## Information provided
______

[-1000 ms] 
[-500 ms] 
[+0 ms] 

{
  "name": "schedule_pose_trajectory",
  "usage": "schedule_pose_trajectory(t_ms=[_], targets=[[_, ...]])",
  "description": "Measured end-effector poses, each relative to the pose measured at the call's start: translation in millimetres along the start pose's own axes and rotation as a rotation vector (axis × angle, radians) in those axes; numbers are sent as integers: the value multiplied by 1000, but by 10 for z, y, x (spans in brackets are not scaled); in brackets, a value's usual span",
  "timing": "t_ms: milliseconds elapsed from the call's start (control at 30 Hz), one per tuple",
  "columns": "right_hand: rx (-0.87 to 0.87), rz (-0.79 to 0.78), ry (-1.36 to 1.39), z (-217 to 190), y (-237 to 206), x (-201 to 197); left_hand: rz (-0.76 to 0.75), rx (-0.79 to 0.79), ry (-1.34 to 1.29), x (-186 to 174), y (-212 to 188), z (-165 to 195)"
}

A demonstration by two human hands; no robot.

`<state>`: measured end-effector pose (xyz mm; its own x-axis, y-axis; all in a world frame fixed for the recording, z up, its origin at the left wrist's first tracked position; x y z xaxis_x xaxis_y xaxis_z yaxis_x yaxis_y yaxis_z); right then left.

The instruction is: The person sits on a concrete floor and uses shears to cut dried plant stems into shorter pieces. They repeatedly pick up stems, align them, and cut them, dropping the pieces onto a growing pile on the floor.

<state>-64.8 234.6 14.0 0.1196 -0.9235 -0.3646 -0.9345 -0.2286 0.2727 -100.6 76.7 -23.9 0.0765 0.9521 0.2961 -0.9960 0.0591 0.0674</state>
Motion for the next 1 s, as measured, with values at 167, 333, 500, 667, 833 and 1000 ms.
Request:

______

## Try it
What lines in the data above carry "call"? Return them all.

## Solution
  "description": "Measured end-effector poses, each relative to the pose measured at the call's start: translation in millimetres along the start pose's own axes and rotation as a rotation vector (axis × angle, radians) in those axes; numbers are sent as integers: the value multiplied by 1000, but by 10 for z, y, x (spans in brackets are not scaled); in brackets, a value's usual span",
  "timing": "t_ms: milliseconds elapsed from the call's start (control at 30 Hz), one per tuple",

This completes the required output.